Yukari peeked out of a gap behind her shoulder. "What makes that different from any of the other Sages?"
Mima tossed her drink over her shoulder and missed.
"There's got to be more to it than just showing up," objected Kasen, as she refilled Mima's cup.
Mima chuckled. "That and swag." She tipped her hat jauntily. "Didn't you crash parties back in the day, you and the other three? Rules of Power, baby: If they don't throw you out, you're in."
From a new gap, Yukari leaned, supporting her weight on Kasen's sturdy head. "You've gotten so boring, my dear." Kasen's arm twitched.
the mima sage theory
it's a stretch but i think it's Funnie.
she's a serial Hakurei Tormentor, as all sages are
she has some association with the shrine due to having been apparently sealed in a minor shrine on or near its grounds prior to HRtP
despite purportedly being a vengeful spirit, she seems to take a pretty strong interest in the parts of humanity that interest her, for her own reasons, and doesn't seem to be the kind of destructive seen with later vengeful spirits - a similar theme of the apparent rejection of their own nature in the immediate day to day but rebuilding it in their own way at the macroscale that all the sages do (assuming Yukaribel, anyway)

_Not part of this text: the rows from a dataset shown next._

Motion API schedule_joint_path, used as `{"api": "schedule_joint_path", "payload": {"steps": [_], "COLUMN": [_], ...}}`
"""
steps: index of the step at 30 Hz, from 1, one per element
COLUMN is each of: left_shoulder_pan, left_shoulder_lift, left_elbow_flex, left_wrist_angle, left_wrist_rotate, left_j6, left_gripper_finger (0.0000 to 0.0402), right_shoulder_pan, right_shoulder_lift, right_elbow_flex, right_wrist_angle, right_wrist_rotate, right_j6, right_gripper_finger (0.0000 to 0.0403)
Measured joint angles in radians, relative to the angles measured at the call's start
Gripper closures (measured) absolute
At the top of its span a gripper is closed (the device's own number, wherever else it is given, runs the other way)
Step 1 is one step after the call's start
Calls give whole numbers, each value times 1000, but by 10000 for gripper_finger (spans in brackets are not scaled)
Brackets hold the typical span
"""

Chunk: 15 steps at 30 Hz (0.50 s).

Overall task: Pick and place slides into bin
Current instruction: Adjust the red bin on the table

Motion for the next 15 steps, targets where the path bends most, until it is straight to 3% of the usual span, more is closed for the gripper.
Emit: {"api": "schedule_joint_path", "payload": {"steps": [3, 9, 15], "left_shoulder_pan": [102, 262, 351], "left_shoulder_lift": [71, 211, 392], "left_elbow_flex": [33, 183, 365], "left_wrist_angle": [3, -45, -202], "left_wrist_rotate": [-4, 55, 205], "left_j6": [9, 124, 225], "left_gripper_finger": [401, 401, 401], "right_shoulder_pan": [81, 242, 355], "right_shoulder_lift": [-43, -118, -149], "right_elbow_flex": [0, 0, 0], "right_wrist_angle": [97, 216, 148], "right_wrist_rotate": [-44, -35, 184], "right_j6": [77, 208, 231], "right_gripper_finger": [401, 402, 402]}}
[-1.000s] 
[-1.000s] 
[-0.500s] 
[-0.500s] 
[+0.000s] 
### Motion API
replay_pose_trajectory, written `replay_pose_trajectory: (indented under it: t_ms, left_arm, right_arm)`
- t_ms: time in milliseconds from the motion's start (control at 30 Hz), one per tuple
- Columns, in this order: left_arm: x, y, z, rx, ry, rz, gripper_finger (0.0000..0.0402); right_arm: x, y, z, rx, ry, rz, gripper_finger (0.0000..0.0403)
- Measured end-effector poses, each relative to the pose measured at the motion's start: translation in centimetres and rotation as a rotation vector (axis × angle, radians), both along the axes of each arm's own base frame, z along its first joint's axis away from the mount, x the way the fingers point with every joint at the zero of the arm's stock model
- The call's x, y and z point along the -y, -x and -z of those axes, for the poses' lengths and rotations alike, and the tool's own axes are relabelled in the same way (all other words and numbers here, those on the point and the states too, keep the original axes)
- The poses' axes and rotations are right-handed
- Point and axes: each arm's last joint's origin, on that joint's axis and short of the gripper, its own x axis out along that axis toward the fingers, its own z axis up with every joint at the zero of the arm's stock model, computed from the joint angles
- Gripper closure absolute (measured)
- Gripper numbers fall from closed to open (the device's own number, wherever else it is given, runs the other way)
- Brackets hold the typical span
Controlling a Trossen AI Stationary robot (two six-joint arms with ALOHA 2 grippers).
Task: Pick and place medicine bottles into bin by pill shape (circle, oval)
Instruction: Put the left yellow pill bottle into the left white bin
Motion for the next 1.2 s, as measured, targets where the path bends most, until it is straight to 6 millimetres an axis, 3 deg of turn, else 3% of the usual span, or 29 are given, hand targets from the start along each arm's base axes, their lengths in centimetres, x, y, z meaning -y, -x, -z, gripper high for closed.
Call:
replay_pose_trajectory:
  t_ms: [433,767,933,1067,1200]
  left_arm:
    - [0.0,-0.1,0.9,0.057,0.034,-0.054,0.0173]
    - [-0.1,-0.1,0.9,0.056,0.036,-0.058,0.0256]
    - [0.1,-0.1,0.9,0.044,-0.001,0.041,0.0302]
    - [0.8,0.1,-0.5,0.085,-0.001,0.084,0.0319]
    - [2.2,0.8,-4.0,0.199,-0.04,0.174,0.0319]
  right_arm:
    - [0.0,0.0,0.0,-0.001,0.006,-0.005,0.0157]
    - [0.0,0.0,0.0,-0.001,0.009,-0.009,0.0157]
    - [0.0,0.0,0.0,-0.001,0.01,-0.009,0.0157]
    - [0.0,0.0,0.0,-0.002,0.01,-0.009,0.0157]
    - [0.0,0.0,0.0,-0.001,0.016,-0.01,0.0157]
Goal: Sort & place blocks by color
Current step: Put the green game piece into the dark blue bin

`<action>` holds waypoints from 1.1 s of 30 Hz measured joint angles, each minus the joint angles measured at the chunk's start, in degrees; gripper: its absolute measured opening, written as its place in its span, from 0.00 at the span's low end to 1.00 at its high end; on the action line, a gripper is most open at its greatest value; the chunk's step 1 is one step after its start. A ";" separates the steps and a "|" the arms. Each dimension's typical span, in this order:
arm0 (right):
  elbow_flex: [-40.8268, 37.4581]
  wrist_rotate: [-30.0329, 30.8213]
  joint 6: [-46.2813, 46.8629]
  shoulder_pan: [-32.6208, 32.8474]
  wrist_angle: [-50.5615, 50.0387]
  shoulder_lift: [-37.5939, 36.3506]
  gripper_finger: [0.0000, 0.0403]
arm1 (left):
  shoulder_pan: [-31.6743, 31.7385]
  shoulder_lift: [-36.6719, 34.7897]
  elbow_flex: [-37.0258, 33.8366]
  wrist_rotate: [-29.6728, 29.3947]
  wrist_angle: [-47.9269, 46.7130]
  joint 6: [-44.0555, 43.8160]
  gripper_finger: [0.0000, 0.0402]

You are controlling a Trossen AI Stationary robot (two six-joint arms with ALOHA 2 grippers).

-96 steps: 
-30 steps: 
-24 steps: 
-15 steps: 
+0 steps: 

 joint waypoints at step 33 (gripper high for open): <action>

Mima's primary colours - yellow, green, and blue - are the ones that ZUN "skipped" when creating the Yakumo household
in Mima's MS route Shinki talks about not giving the human world (Gensokyo, in any translation to modern continuity) proper notice about the demon tourists. There's plenty of ways to interpret this; "Mima has some actual legitimate claim to being one of the people she should have notified" is one of them.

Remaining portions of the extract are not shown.